Work out how many lines below contain the word "Highlight". Only the number is wanted.

==== Extracted records

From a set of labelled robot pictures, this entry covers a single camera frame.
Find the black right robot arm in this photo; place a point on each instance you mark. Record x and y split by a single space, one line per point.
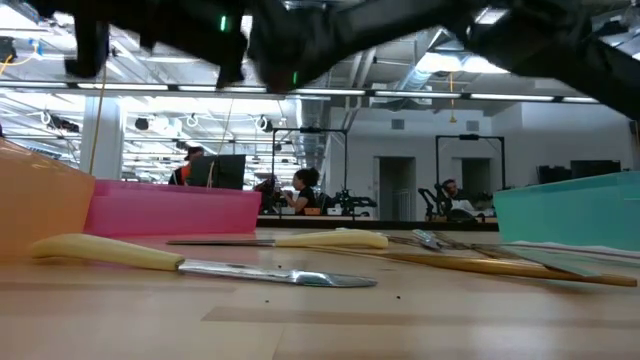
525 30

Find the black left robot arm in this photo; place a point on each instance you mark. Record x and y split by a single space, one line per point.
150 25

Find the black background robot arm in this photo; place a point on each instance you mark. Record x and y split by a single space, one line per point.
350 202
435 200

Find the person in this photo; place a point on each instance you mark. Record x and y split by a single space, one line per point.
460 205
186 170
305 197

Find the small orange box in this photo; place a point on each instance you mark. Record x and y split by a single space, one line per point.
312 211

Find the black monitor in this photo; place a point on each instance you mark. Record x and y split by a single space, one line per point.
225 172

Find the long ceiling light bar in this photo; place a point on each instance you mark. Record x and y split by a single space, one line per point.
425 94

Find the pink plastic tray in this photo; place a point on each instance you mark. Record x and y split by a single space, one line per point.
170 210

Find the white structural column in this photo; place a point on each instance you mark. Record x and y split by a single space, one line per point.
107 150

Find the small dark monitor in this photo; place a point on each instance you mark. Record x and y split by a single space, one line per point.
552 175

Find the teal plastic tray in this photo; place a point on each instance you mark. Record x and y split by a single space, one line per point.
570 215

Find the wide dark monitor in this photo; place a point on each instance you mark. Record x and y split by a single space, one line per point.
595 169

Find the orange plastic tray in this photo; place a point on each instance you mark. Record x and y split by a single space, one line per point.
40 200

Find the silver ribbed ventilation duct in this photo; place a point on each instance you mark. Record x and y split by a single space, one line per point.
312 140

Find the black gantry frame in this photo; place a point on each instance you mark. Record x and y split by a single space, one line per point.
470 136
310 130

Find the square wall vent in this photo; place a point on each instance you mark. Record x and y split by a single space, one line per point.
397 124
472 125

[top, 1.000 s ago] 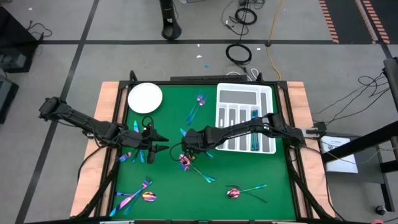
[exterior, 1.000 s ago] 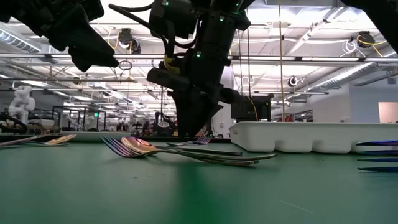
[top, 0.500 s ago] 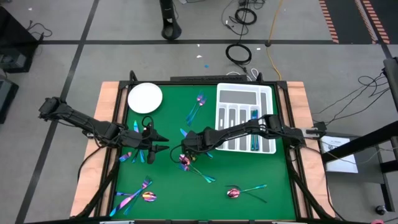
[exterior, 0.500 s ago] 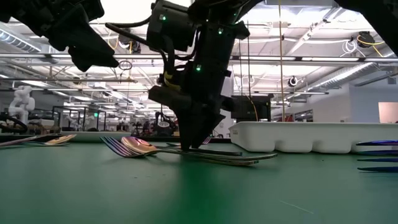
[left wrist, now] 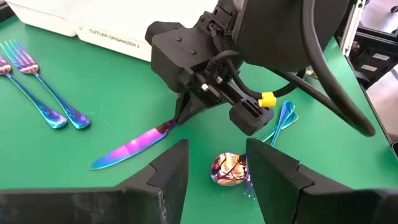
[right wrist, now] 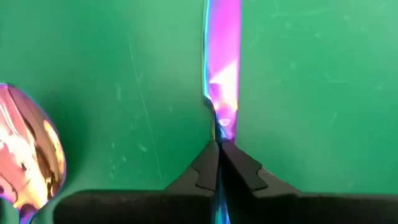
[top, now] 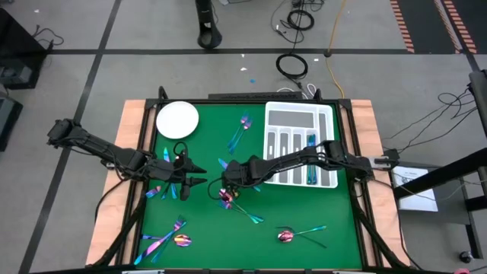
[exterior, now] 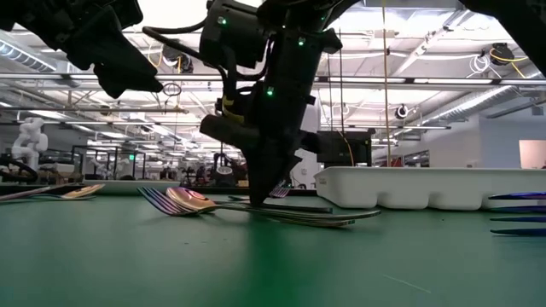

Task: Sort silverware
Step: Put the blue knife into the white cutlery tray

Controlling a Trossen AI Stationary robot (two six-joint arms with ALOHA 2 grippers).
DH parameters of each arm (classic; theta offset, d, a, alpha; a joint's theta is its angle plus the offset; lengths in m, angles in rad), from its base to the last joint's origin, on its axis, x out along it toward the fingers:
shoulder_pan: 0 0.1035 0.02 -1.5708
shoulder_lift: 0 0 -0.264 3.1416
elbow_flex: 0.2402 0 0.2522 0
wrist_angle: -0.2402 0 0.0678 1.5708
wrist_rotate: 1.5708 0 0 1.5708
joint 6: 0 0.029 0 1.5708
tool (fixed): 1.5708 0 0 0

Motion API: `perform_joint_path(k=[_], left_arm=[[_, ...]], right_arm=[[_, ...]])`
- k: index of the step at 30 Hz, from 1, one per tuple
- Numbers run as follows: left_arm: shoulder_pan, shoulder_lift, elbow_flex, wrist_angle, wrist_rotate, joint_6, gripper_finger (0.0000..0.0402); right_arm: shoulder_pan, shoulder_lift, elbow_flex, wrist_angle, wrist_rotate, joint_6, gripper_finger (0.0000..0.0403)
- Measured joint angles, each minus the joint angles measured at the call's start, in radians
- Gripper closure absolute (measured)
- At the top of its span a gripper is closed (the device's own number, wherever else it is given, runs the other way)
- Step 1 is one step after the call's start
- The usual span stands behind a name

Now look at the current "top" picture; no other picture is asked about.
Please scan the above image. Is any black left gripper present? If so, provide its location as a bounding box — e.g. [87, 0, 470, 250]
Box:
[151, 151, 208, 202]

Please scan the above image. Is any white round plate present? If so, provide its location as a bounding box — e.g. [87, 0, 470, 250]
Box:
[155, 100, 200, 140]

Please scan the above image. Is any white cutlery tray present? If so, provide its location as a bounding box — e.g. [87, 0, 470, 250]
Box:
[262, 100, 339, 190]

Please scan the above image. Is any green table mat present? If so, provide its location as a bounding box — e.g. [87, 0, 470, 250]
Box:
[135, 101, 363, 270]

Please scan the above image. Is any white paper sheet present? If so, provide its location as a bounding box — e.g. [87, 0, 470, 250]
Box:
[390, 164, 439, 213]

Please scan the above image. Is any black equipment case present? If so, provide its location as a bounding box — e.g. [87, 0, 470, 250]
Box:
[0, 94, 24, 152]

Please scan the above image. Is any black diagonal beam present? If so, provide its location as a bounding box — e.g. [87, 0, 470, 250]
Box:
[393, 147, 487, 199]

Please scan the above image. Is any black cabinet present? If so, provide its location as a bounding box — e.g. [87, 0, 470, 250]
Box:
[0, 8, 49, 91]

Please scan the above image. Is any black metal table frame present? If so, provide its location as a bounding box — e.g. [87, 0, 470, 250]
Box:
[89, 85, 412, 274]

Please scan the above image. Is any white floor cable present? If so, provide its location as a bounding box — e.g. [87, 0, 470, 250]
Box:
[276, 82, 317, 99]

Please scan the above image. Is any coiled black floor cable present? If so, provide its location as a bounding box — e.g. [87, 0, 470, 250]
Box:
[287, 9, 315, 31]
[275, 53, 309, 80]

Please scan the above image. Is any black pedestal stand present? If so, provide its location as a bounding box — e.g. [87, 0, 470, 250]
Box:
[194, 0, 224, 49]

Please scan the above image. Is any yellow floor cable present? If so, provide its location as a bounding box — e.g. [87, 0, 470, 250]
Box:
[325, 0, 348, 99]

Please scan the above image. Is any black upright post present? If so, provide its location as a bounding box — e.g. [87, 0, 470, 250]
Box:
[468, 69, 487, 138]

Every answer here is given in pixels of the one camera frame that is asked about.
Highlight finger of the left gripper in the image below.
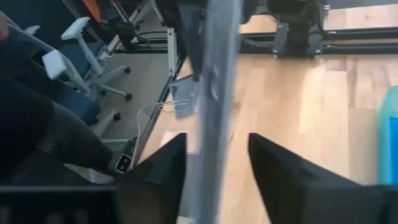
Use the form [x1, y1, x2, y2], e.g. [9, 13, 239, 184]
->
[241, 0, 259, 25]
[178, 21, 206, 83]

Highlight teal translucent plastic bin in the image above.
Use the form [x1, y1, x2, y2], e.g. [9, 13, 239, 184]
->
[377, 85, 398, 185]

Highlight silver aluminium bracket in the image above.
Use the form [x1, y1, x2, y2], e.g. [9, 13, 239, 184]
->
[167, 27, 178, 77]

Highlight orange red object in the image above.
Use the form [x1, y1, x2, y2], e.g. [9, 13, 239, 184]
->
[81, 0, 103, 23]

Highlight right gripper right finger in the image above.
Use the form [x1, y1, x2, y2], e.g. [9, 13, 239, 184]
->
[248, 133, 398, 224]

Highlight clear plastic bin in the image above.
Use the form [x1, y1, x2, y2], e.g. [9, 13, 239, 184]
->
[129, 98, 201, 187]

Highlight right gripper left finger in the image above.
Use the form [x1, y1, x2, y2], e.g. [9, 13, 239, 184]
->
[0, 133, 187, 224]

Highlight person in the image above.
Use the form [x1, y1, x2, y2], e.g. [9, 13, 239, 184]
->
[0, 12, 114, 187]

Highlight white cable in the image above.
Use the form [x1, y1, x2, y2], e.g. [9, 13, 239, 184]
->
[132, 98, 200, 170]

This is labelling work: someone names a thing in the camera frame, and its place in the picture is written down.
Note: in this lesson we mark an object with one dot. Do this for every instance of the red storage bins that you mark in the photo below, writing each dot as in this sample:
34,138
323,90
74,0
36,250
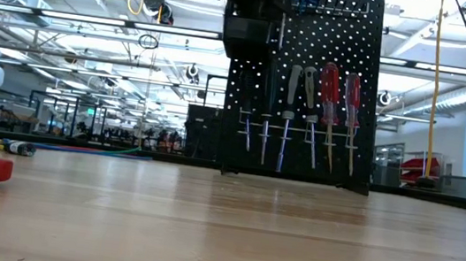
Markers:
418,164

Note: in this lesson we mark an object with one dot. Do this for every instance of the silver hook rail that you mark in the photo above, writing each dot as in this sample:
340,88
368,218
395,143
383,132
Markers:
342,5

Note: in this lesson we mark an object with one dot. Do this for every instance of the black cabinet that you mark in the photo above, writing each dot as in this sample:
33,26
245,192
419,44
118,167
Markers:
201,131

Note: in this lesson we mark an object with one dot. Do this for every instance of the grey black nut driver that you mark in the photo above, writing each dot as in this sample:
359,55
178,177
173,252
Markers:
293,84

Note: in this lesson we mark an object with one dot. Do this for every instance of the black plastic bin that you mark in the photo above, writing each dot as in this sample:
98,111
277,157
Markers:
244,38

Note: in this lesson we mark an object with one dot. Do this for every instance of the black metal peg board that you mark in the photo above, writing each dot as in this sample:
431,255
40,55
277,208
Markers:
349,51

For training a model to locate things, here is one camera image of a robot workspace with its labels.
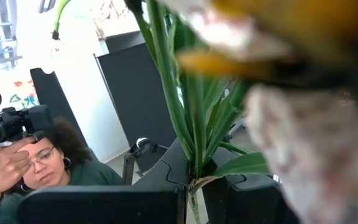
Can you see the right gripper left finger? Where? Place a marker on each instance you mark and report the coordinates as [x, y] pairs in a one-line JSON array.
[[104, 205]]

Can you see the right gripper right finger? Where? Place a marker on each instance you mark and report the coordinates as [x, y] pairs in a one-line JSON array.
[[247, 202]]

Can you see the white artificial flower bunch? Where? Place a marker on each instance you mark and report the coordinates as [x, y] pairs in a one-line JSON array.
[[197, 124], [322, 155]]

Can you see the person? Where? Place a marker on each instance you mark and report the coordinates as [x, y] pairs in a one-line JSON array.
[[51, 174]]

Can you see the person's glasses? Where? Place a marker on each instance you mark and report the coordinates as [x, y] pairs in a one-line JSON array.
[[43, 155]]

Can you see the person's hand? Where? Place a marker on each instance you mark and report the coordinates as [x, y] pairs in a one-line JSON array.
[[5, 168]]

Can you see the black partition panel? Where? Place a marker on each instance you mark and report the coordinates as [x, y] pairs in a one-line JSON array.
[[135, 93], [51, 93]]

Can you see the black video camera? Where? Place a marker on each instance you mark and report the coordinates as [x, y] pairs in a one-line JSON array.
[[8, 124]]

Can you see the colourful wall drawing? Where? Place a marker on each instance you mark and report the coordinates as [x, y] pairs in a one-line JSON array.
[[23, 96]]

========

Your response: 9